Signifikasi tahap kedua berhubungan dengan isi, yakni ketika tanda bekerja melalui mitos myth. Mitos adalah bagaimana kebudayaan menjelaskan atau
memahami beberapa aspek tentang realitas atau gejala alam. Mitos merupakan produk kelas sosial yang sudah mempunyai dominasi Wibowo, 2013: 22. Mitos menurut
Barthes terletak pada tingkat kedua penandaan, jadi setelah terbentuk sistem tanda- penanda-petanda; tanda tersebut akan menjadi penanda baru yang kemudian memiliki
petanda kedua dan membentuk tanda baru. Konstruksi penandaan pertama adalah bahasa, sedangkan konstruksi penandaan kedua merupakan mitos Kurniawan, 2001:
23.
Salah satu area penting yang dirambah Barthes dalam studinya tentang tanda adalah peran pembaca the reader. Konotasi, walaupun merupakan sifat asli tanda,
membutuhkan keaktifan pembaca agar dapat berfungsi. Barthes secara panjang lebar mengulas apa yang sering disebut sebagai sistem pemaknaan tataran ke-dua yang
dibangun di atas sistem lain yang telah ada sebelumnya. Sobur, 2004: 69 Menurut Barthes, terdapat lima kode pokok yang beroperasi di dalam teks. Lima
kode pokok tersebut, diantaranya: Sobur, 2004: 65-66 1.

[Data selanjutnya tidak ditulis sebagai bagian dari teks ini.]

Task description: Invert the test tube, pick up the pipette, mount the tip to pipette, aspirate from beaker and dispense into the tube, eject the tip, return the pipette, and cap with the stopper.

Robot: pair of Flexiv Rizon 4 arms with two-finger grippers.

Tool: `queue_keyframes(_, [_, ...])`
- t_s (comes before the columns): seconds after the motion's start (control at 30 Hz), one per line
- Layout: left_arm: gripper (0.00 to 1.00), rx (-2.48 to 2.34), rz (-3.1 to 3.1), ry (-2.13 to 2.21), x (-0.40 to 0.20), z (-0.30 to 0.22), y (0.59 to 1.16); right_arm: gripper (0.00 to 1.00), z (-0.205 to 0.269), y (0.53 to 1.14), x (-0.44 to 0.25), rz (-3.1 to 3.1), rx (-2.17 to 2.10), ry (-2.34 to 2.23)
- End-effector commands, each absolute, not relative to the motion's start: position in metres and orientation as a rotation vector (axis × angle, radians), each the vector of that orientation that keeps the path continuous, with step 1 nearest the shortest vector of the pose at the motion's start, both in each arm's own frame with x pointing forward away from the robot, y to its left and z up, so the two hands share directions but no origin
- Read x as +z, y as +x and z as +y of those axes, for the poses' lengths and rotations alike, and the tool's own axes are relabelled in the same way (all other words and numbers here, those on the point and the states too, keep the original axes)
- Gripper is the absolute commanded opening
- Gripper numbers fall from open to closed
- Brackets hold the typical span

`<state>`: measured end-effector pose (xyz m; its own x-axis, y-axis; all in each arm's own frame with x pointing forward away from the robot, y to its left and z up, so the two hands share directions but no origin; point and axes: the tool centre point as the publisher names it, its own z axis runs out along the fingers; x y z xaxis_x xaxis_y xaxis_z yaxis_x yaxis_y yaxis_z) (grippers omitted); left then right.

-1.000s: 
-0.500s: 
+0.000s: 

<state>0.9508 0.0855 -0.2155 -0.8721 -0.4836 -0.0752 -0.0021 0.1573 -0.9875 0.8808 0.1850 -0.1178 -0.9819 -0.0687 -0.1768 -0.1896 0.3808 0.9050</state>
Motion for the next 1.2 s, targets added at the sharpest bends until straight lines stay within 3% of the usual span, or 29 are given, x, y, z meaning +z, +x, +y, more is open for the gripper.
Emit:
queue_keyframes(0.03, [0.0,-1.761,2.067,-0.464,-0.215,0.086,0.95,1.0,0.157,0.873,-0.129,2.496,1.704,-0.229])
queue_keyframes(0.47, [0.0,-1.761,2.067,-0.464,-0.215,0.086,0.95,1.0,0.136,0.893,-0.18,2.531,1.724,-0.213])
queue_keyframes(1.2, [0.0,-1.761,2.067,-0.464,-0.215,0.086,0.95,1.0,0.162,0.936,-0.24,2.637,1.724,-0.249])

Kode hermeneutik atau kode teka- teki berkisar pada harapan pembaca untuk mendapatkan “kebenaran” bagi pertanyaan yang muncul dalam teks. Kode
teka-teki merupakan unsur struktur yang utama dalam narasi tradisional. Di dalam narasi ada suatu kesinambungan antara pemunculan suatu peristiwa
teka-teki dan penyelesaiannya di dalam cerita.
2. Kode semik atau kode konotatif menawarkan banyak sisi. Dalam proses
pembacaan, pembaca menyusun tema suatu teks. Ia melihat bahwa konotasi kata atau frase tertentu dalam teks dapat dikelompokkan dengan konotasi kata
atau frase yang mirip. Jika kita melihat suatu kumpulan satuan konotasi, kita menemukan suatu tema dalam cerita. Jika sejumlah konotasi melekat pada
suatu nama tertentu, kita akan mengenali suatu tokoh dengan atribut tertentu.

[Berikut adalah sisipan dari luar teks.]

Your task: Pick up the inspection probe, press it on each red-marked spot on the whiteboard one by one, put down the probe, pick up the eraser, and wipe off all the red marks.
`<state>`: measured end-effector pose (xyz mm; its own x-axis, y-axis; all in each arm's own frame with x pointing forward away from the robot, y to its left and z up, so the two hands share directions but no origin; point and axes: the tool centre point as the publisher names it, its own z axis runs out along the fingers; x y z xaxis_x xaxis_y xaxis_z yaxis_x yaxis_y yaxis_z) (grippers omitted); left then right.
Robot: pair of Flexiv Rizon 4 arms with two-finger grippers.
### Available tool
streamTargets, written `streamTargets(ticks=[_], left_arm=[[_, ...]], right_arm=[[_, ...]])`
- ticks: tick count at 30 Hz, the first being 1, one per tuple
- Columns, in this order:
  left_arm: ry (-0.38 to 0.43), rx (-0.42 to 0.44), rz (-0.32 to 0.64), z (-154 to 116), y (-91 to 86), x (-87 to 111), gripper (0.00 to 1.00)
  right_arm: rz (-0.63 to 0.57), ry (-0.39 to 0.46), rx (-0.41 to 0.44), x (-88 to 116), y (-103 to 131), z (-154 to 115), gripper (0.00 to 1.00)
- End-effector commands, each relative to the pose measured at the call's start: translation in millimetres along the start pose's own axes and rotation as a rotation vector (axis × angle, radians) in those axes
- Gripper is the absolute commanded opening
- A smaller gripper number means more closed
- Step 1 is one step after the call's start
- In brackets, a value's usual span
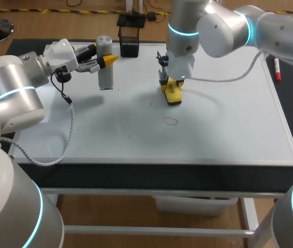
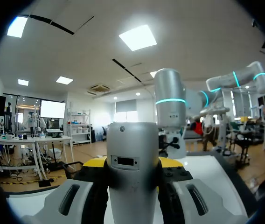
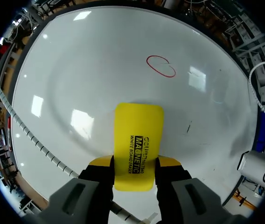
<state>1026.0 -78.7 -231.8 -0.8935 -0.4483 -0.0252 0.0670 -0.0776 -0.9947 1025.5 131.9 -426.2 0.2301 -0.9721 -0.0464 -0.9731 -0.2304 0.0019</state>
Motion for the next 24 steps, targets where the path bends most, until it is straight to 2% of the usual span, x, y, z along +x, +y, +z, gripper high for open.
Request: streamTargets(ticks=[1, 10, 24], left_arm=[[-0.002, 0.005, 0.003, 1.0, 0.6, 0.0, 0.00], [-0.002, 0.005, 0.003, 1.0, 0.6, 0.0, 0.00], [-0.002, 0.005, 0.003, 1.0, 0.6, 0.0, 0.00]], right_arm=[[0.000, 0.005, -0.014, 0.7, -7.2, 4.7, 0.00], [0.040, 0.004, -0.026, 13.7, -3.9, 9.4, 0.00], [0.095, 0.024, -0.009, 54.4, 2.5, 8.6, 0.00]])
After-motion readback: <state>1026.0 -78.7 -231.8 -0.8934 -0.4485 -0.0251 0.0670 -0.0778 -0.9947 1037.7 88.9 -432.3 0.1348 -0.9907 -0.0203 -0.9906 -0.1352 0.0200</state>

3. Kode simbolik merupakan aspek pengkodean fiksi yang paling khas dan
bersifat struktural. Hal ini didasarkan pada gagasan bahwa makna berasal dari beberapa oposisi biner atau pembedaan-baik dalam taraf bunyi menjadi fonem
dalam proses produksi wicara, maupun pada taraf oposisi psikoseksual yang melalui proses.

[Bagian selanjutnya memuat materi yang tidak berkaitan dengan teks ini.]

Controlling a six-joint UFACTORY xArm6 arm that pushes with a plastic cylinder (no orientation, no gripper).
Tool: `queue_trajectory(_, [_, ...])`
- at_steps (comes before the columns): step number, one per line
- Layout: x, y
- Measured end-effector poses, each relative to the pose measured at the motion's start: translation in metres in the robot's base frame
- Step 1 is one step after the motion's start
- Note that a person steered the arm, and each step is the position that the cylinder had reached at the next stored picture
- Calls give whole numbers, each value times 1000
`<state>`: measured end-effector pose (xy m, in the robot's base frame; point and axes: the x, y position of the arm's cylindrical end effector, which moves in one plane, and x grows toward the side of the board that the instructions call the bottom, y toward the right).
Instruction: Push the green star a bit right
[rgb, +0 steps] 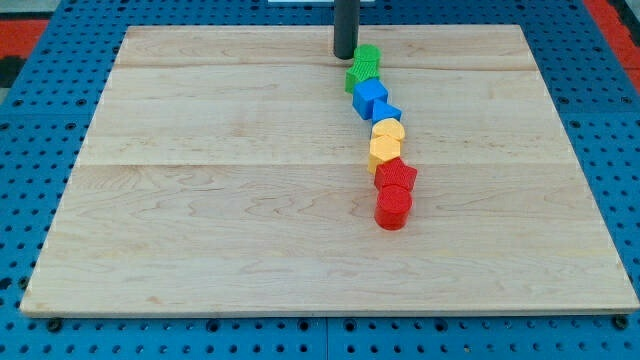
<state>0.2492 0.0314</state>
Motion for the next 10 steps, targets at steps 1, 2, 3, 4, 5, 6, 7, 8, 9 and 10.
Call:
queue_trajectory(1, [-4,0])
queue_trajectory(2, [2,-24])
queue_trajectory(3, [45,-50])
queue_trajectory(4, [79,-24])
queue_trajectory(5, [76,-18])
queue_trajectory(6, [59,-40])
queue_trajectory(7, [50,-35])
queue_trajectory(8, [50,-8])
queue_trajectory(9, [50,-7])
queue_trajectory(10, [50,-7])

4. Kode proaretik atau kode tindakanlakuan dianggap sebagai perlengkapan
utama teks yang dibaca orang, yang artinya antara lain semua teks bersifat naratif. Secara teoritis Barthes melihat semua lakuan dapat dikodifikasi. Pada
praktiknya ia menerapkan beberapa prinsip seleksi. Kita mengenal kode lakuan atau peristiwa karena kita dapat memahaminya.
5. Kode gnomic atau kode kultural merupakan acuan teks ke benda-benda yang
sudah diketahui dan dikodifikasi oleh budaya. Menurut Barthes, realisme tradisional didefenisi oleh acuan budaya apa yang telah diketahui. Rumusan
suatu budaya atau sub budaya adalah hal-hal kecil yang telah dikodifikasi yang di atasnya penulis bertumpu.